Brayan Arrieta

Posted on Aug 20

Build a Serverless Workflow: AWS Lambda + Textract (Sync & Async with SNS + SQS) — Step‑by‑Step Guide

#aws #devops #programming #lambda

Extracting text and data from documents at scale is a common requirement in modern applications, from invoice processing to contract analysis. Amazon Textract, combined with AWS Lambda, provides a serverless approach to building automated pipelines for text extraction.

In this blog, we’ll walk through both synchronous and asynchronous integration approaches between Lambda and Textract, including how to use SNS and SQS for async jobs. By the end, you’ll have a clear roadmap to build a robust, serverless text-extraction pipeline.

Prerequisites

Before diving into the integration, make sure you have the following in place:

AWS Account – with access to create and configure S3, Lambda, IAM, Textract, SNS, and SQS.

Architecture

Synchronous Architecture (S3 → Lambda → Textract → S3)

Secuence Diagram

Asynchronous Architecture (S3 → Lambda → Textract → SNS → SQS → Lambda → S3)

Secuence Diagram

Synchronous

Step 1: Create an S3 bucket

When setting up Amazon S3 for this workflow, we have two main options:

Two Buckets (Recommended for Separation of Concerns)

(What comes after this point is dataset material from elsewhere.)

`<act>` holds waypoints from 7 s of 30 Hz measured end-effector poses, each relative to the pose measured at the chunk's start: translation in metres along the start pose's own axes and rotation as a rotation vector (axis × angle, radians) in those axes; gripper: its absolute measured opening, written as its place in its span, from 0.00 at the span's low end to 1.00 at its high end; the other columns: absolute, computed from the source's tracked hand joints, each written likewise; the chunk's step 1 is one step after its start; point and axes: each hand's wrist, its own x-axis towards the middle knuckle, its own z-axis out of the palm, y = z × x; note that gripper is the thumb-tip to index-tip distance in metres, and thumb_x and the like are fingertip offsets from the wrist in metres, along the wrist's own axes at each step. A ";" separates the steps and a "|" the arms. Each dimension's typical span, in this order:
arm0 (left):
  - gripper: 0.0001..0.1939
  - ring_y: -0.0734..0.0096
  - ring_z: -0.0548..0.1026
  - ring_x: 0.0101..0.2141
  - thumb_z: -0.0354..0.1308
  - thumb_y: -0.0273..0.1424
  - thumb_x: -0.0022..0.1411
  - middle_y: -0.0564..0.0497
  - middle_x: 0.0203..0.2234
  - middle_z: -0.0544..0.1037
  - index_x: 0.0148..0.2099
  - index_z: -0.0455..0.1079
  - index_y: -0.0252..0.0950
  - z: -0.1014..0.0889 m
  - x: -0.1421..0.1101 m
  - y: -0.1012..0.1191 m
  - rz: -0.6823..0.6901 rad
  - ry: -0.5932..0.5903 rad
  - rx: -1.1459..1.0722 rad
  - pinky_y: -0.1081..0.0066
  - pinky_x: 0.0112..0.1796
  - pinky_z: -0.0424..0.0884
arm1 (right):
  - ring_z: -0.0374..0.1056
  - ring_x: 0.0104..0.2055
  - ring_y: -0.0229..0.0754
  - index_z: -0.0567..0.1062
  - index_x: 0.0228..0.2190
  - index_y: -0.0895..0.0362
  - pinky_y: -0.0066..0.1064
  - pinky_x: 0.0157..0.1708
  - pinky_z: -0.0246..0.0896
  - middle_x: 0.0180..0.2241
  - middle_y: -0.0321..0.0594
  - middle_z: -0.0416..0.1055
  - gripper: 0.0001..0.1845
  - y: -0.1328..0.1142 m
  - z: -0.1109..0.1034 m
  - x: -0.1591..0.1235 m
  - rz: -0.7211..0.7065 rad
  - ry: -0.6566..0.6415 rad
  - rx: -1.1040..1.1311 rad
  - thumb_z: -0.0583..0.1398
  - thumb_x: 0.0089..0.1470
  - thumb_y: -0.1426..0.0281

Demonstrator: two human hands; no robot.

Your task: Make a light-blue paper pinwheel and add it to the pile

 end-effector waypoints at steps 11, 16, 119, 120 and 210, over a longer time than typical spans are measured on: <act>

Bucket 1: Used for uploading the input documents that need to be processed.

Bucket 2: Used for storing the processed output documents.

✅ Advantage: Provides a clean separation between raw and processed data, making it easier to manage permissions, lifecycle policies, and logging.

Single Bucket with Prefixes

Use one bucket, but organize files with two prefixes (folders):

input/ for documents to be processed
output/ for processed results
✅ Advantage: Easier to set up and manage since you only maintain one bucket.
⚠️ Consideration: Requires stricter access control and prefix-based policies to prevent accidental overwrites or permission leaks.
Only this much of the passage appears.